* Brief
Beneath this instruction is a listing; print exactly the lines in it starting at the line that contains "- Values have" and going through the line that contains "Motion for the".

* Data under study
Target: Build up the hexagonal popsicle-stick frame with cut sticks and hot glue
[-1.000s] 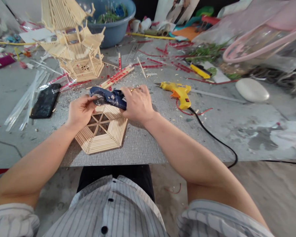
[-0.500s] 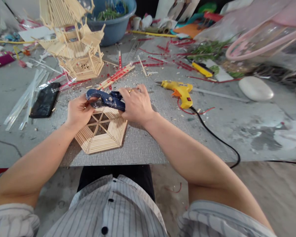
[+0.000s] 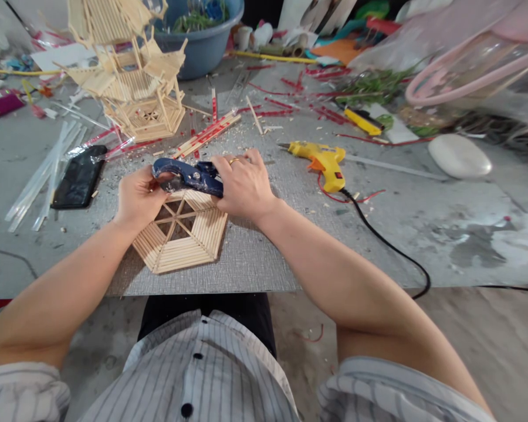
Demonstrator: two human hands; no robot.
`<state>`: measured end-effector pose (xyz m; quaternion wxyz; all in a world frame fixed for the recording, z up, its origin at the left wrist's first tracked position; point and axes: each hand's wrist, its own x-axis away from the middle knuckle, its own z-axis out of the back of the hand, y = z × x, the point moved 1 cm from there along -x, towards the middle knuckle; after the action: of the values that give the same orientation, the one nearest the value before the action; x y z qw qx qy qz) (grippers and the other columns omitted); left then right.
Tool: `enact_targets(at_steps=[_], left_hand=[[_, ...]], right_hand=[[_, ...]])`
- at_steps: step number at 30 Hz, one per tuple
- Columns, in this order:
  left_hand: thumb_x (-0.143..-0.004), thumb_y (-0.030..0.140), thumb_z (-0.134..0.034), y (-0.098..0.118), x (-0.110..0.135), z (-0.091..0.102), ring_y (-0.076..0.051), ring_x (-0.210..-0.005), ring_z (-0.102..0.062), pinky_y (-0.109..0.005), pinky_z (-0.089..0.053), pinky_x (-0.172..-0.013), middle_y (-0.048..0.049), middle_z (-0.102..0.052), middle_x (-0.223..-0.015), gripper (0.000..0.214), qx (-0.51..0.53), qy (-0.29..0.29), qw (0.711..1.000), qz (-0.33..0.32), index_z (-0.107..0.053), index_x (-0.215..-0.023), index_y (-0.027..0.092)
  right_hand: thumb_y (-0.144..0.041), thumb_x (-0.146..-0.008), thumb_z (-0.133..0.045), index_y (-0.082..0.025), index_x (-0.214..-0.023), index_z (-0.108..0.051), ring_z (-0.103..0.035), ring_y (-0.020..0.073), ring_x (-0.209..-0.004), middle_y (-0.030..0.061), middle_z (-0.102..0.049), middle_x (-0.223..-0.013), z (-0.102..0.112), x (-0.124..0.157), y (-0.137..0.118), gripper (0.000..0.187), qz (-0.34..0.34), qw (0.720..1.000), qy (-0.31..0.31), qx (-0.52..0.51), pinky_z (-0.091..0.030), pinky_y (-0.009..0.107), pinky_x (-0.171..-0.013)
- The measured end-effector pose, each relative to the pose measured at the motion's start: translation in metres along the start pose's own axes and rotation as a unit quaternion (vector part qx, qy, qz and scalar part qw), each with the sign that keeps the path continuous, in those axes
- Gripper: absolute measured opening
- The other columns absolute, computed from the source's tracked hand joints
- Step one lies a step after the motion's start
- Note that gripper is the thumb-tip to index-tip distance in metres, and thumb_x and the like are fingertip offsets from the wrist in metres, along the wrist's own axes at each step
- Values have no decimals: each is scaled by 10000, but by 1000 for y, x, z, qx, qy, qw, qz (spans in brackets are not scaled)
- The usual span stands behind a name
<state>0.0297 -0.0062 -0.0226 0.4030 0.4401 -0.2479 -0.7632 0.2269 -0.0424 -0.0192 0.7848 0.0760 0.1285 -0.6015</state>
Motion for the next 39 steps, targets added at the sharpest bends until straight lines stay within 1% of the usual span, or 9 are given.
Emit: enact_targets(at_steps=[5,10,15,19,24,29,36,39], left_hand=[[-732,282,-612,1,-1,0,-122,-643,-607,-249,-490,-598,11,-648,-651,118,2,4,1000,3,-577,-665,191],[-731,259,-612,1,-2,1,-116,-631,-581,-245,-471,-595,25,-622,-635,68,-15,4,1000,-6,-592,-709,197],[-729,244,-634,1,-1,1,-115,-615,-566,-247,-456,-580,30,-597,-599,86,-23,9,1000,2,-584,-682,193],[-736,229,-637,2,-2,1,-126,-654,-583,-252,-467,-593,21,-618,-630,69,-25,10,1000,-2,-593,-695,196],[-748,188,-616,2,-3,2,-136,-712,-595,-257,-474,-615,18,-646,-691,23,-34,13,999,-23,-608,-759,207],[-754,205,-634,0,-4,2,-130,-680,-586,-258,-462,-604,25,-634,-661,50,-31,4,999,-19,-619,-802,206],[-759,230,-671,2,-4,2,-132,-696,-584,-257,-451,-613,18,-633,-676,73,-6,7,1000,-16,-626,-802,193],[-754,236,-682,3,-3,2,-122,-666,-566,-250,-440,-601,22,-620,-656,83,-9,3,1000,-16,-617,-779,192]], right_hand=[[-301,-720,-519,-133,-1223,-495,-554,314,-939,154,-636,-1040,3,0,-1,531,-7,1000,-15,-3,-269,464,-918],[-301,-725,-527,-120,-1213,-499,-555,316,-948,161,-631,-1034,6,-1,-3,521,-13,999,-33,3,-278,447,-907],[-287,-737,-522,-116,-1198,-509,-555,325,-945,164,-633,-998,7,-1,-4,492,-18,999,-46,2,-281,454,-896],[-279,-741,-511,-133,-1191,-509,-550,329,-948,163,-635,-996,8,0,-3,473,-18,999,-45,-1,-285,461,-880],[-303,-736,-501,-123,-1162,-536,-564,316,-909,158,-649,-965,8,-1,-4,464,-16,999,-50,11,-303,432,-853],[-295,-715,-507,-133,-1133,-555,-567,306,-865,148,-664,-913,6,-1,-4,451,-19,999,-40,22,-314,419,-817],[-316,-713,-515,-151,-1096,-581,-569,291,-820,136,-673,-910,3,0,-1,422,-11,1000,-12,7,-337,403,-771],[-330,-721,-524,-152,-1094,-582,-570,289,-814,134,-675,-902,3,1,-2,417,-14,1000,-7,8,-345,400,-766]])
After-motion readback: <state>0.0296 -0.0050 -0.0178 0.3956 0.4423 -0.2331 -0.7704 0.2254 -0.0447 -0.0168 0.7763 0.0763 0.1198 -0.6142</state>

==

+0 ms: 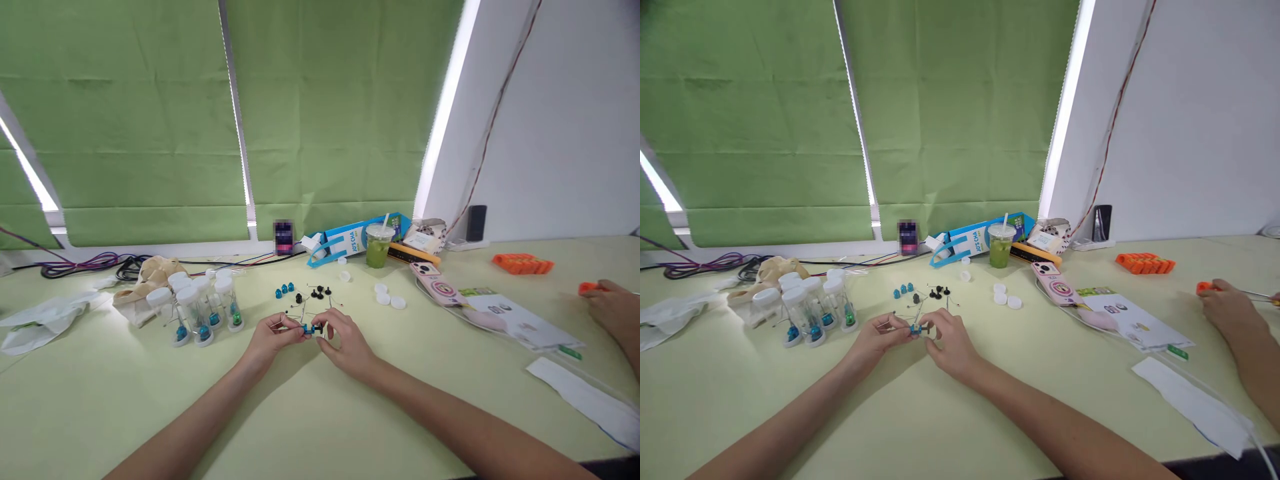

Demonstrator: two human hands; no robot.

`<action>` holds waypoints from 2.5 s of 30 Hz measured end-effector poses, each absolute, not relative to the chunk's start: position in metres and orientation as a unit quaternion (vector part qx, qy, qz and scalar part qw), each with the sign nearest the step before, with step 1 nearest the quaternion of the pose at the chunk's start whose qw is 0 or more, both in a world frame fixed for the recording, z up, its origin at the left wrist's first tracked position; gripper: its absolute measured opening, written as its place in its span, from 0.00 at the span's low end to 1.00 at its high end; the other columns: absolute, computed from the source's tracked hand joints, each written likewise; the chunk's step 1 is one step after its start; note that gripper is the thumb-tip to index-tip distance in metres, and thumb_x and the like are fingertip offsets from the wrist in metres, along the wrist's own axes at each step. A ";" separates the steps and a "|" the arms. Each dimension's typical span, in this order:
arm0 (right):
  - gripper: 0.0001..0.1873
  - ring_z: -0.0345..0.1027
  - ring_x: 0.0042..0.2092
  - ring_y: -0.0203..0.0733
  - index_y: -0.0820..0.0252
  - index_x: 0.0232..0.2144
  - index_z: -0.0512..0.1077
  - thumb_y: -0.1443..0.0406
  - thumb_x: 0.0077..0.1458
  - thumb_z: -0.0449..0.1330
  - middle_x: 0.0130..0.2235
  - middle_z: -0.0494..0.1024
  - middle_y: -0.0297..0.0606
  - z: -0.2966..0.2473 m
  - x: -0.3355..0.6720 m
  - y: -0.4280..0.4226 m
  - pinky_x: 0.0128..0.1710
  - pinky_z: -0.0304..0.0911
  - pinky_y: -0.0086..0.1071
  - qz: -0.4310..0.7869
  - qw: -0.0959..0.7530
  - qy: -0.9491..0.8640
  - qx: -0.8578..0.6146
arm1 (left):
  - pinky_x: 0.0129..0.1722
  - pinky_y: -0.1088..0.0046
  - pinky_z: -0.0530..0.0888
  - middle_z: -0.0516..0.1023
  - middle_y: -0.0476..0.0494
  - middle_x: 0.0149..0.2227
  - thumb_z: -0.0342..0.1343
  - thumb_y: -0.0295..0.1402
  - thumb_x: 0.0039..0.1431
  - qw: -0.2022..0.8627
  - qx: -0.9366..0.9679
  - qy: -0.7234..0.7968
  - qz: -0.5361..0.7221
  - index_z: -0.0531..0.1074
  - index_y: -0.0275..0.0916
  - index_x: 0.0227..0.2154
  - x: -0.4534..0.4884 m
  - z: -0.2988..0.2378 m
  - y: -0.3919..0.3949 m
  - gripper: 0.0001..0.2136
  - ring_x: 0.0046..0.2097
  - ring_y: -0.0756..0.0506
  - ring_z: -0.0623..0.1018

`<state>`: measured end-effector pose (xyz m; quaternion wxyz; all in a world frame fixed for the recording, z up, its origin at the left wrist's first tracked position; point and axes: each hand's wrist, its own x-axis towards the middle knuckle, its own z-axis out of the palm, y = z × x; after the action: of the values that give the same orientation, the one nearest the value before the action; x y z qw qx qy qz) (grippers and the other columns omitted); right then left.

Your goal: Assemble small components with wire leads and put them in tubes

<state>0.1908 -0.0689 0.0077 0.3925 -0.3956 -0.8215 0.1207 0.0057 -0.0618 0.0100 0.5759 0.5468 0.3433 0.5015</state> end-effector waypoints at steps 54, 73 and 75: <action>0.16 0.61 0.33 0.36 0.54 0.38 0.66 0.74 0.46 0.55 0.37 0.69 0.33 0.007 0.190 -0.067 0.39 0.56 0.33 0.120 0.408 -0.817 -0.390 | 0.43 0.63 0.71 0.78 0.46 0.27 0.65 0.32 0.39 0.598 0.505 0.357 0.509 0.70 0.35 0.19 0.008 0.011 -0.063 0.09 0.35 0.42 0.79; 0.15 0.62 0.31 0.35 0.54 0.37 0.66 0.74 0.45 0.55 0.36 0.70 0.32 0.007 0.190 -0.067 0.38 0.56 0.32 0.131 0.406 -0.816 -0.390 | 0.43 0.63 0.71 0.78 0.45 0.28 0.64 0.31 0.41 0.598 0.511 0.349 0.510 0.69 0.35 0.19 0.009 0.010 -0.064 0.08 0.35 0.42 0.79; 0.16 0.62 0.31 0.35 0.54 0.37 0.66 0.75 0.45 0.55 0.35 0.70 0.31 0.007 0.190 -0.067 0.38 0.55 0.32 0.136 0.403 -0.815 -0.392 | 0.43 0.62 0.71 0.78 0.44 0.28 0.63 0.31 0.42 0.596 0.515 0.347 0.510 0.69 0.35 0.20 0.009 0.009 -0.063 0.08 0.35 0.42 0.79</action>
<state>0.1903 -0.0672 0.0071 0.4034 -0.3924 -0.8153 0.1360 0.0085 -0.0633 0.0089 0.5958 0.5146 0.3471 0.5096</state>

* Written answer
- Values have no decimals: each is scaled by 10000, but by 1000 for y, x, z, qx, qy, qw, qz (spans in brackets are not scaled)
- The usual span stands behind a name
<state>0.0297 -0.0062 -0.0226 0.4030 0.4401 -0.2479 -0.7632 0.2269 -0.0424 -0.0192 0.7848 0.0760 0.1285 -0.6015</state>
Motion for the next 39 steps, targets added at the sharpest bends until straight lines stay within 1% of the usual span, or 9 are given.

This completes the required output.